### EXERCISE OBJECTIVE
Go through the material underneath and show every line where the string "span" occurs.

[COLLECTED MATERIAL — start]

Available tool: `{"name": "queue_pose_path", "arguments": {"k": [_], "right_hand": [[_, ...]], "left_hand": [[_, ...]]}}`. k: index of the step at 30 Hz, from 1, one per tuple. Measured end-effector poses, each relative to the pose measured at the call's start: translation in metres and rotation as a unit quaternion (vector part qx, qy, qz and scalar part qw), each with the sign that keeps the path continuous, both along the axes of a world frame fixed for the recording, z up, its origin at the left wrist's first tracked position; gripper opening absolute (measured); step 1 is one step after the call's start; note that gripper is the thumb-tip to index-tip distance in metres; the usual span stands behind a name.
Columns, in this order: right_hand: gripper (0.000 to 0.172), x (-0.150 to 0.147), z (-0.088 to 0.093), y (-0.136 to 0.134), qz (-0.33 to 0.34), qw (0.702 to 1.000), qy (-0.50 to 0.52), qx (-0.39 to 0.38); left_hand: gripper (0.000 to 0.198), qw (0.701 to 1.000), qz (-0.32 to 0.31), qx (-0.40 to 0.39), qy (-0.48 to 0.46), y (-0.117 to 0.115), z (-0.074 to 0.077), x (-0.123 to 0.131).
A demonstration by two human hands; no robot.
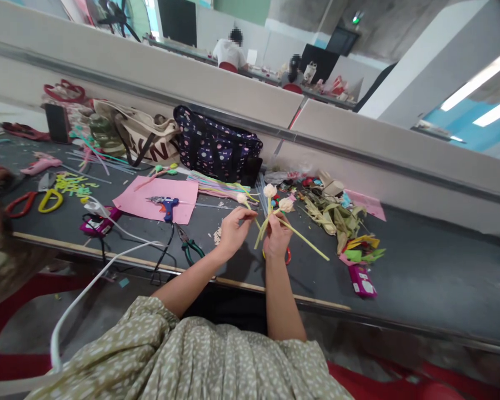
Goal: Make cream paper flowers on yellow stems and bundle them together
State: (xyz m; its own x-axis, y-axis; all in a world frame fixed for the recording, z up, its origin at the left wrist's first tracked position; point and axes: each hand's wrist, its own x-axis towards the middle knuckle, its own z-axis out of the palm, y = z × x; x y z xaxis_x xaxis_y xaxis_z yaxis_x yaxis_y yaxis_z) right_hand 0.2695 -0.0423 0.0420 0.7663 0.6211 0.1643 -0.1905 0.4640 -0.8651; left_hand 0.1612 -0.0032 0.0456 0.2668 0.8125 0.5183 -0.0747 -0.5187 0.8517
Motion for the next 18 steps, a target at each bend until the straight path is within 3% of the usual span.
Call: {"name": "queue_pose_path", "arguments": {"k": [3, 8, 12, 18], "right_hand": [[0.017, 0.006, -0.001, -0.003, 0.003, 0.999, 0.040, -0.007], [0.020, 0.010, -0.002, -0.006, 0.000, 0.998, 0.054, -0.038], [0.020, 0.003, -0.003, -0.002, 0.018, 0.998, 0.034, -0.042], [0.019, -0.008, -0.013, 0.007, 0.044, 0.998, 0.038, -0.027]], "left_hand": [[0.005, 0.996, 0.011, -0.078, -0.031, 0.009, -0.005, -0.001], [0.033, 0.968, -0.058, -0.194, -0.146, 0.019, 0.000, -0.002], [0.046, 0.953, -0.089, -0.237, -0.167, 0.020, 0.003, -0.004], [0.028, 0.944, -0.120, -0.274, -0.137, 0.014, -0.003, -0.004]]}}
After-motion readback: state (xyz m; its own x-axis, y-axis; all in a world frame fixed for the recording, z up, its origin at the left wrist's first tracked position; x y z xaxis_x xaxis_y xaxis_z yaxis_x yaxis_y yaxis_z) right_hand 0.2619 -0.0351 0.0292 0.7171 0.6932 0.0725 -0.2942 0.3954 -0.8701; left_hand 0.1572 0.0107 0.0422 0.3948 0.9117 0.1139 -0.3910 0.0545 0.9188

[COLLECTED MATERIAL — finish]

### ANSWER
Available tool: `{"name": "queue_pose_path", "arguments": {"k": [_], "right_hand": [[_, ...]], "left_hand": [[_, ...]]}}`. k: index of the step at 30 Hz, from 1, one per tuple. Measured end-effector poses, each relative to the pose measured at the call's start: translation in metres and rotation as a unit quaternion (vector part qx, qy, qz and scalar part qw), each with the sign that keeps the path continuous, both along the axes of a world frame fixed for the recording, z up, its origin at the left wrist's first tracked position; gripper opening absolute (measured); step 1 is one step after the call's start; note that gripper is the thumb-tip to index-tip distance in metres; the usual span stands behind a name.
Motion for the next 18 steps, a target at each bend until the straight path is within 3% of the usual span.

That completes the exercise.